Psychiatric symptoms were assessed with a self-report version of the Strengths and Difficulties Questionnaire (SDQ). The validity and reliability of the SDQ have been found to be satisfactory [35, 36]. The SDQ has been translated into more than 80 languages [37] and it has been widely used in a number of cross-cultural studies [38–40]. The SDQ consists of 25 items that are divided into five subscales: emotional symptoms, conduct problems, hyperactivity, peer problems and prosocial [41]. These can be combined to provide an internalizing scale, which brings together the emotional and peer problems subscales, and an externalizing scale, which comprises the conduct problems and hyperactivity subscales. The internalizing and externalizing scales have shown good validity with respect to clinical disorders. However, the discriminant validity has been reported to be poorer between the individual emotional symptoms and peer problems subscales and the conduct problems, hyperactivity and prosocial subscales. This has been a particular issue when cohorts have recorded low scores for the individual scales. As a result, researchers have been advised to use the combined internalizing and externalizing scales when analyzing low-risk samples [42]. Our study samples were drawn from the general populations in each country and that is why we used the internalizing and externalizing scales, as these samples were regarded as low-risk. The question on bullying was excluded from the analyses.
The study also explored the associations between victimization and the availability of focused anti-bullying interventions and the development of the country (see Online Resource). The development of the country was assessed using the Human Development Index (HDI), which measures key dimensions of human development, including having a long and healthy life, being knowledgeable and having a decent standard of living [43]. Information from the child and adolescent mental health experts from each country participating in the EACMHS was used to classify the countries based on the availability of anti-bullying interventions. Countries were categorized as having anti-bullying interventions if bullying was regarded as a national priority and focused anti-bullying interventions were available at the participating schools before the survey was conducted.
Statistical analysis
The responses from all countries were pooled together to create various descriptive statistics for the sample.

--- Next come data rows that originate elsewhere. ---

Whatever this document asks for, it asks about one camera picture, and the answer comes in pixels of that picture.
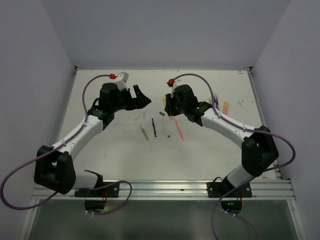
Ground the green marker pen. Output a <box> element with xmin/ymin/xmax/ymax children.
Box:
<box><xmin>161</xmin><ymin>119</ymin><xmax>171</xmax><ymax>138</ymax></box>

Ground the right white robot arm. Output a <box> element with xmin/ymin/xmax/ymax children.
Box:
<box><xmin>165</xmin><ymin>83</ymin><xmax>279</xmax><ymax>197</ymax></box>

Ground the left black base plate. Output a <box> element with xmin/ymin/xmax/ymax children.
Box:
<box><xmin>74</xmin><ymin>181</ymin><xmax>120</xmax><ymax>199</ymax></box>

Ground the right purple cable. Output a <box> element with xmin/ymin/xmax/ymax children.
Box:
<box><xmin>174</xmin><ymin>72</ymin><xmax>296</xmax><ymax>240</ymax></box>

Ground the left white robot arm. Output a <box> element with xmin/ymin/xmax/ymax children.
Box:
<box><xmin>34</xmin><ymin>83</ymin><xmax>152</xmax><ymax>197</ymax></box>

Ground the yellow thick highlighter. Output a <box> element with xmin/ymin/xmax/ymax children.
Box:
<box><xmin>162</xmin><ymin>97</ymin><xmax>167</xmax><ymax>105</ymax></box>

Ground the yellow thin highlighter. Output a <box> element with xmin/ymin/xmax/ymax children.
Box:
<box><xmin>139</xmin><ymin>124</ymin><xmax>150</xmax><ymax>142</ymax></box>

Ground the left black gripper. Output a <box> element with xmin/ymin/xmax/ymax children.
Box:
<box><xmin>111</xmin><ymin>84</ymin><xmax>151</xmax><ymax>112</ymax></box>

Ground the purple gel pen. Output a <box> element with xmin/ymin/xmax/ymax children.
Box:
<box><xmin>151</xmin><ymin>117</ymin><xmax>157</xmax><ymax>138</ymax></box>

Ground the blue green pen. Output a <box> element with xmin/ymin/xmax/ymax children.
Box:
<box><xmin>214</xmin><ymin>93</ymin><xmax>220</xmax><ymax>111</ymax></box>

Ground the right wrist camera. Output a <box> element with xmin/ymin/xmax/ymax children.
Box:
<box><xmin>167</xmin><ymin>78</ymin><xmax>184</xmax><ymax>95</ymax></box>

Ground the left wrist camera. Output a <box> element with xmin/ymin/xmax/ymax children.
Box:
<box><xmin>114</xmin><ymin>72</ymin><xmax>129</xmax><ymax>91</ymax></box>

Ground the purple cable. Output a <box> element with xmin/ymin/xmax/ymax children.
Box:
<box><xmin>174</xmin><ymin>72</ymin><xmax>296</xmax><ymax>240</ymax></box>
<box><xmin>0</xmin><ymin>73</ymin><xmax>133</xmax><ymax>216</ymax></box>

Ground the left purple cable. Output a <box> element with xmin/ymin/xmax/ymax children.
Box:
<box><xmin>0</xmin><ymin>73</ymin><xmax>133</xmax><ymax>216</ymax></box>

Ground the orange thick highlighter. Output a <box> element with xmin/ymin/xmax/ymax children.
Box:
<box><xmin>222</xmin><ymin>101</ymin><xmax>230</xmax><ymax>115</ymax></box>

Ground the orange thin highlighter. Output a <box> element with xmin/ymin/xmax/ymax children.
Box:
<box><xmin>173</xmin><ymin>117</ymin><xmax>185</xmax><ymax>141</ymax></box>

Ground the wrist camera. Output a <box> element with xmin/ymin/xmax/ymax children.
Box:
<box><xmin>167</xmin><ymin>78</ymin><xmax>184</xmax><ymax>95</ymax></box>
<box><xmin>114</xmin><ymin>72</ymin><xmax>129</xmax><ymax>91</ymax></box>

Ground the aluminium rail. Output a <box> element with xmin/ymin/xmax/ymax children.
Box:
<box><xmin>32</xmin><ymin>178</ymin><xmax>296</xmax><ymax>201</ymax></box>

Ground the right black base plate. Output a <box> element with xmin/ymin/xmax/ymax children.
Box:
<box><xmin>206</xmin><ymin>181</ymin><xmax>253</xmax><ymax>198</ymax></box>

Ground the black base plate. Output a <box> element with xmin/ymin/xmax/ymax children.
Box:
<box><xmin>206</xmin><ymin>181</ymin><xmax>253</xmax><ymax>198</ymax></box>
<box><xmin>74</xmin><ymin>181</ymin><xmax>120</xmax><ymax>199</ymax></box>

Sex × country interaction for bullying victimization was found significant (p < 0.001). Therefore, further analyses were conducted separately for each sex. Generalized estimating equation (GEE) models were conducted to estimate the odds ratios (ORs) and 95% confidence intervals (95% CIs) for the odds of various types of victimization in the different countries. The reference category that was chosen a priori was the country with the lowest prevalence of victimization and this was Japan. Unadjusted ORs and 95% CIs were estimated and school-wise clusters were included in these statistical models. Adjustments were made for the age of the participants.
We analyzed the association between psychiatric symptoms and the types of victimization for the total sample. The outcome variable was victimization and the explanatory variables were the continuous SDQ internalizing and externalizing scales. This was not carried out by country because the sample sizes were too small for some of the countries. Sex × externalizing scale interaction for victimization was found significant (p = 0.0013). Therefore, the analyses were carried out separately for each sex. The generalized linear mixed model (GLMM) with school-wise random intercepts was used to estimate the ORs and 95% CIs. The reference groups were those who were not victimized. The data were adjusted for age and externalizing symptoms when we analyzed the internalizing symptoms and vice-versa. Adjustments were also made for country. We also assessed the association between psychiatric symptoms and any victimization by country. Interactions between sex and the SDQ internalizing and externalizing scales for any victimization were tested by country. If the analysis of that country was not significant, that particular sample was pooled for further analyses. However, if there were significant interactions in that country, further analyses were conducted separately for each sex. We used GEE models to estimate the ORs and 95% CIs and school-wise clusters were included in the models. The data were adjusted for age and externalizing symptoms when we analyzed the internalizing symptoms and vice-versa. In addition, the data for the pooled countries were adjusted for sex. The reference categories were the subjects who were not victimized in each country.
In additional analyses, within-country differences in victimization and the association between victimization and the availability of focused anti-bullying interventions and the development of the country were explored. To assess within-country variations, model-generated, age-adjusted predicted probabilities for any victimization were estimated by sex for each school in each country. When the association between victimization and the availability of anti-bullying interventions and the development of the country was explored, a composite variable was used to estimate ORs using the GEE. The countries were grouped based on their HDI ranks and whether anti-bullying interventions were available in their schools. These two factors were then combined into three composite variables: very high HDI countries with anti-bullying programs, very high HDI countries without such programs and high/medium HDI countries with no programs. For further details on the additional analyses, see Online Resource.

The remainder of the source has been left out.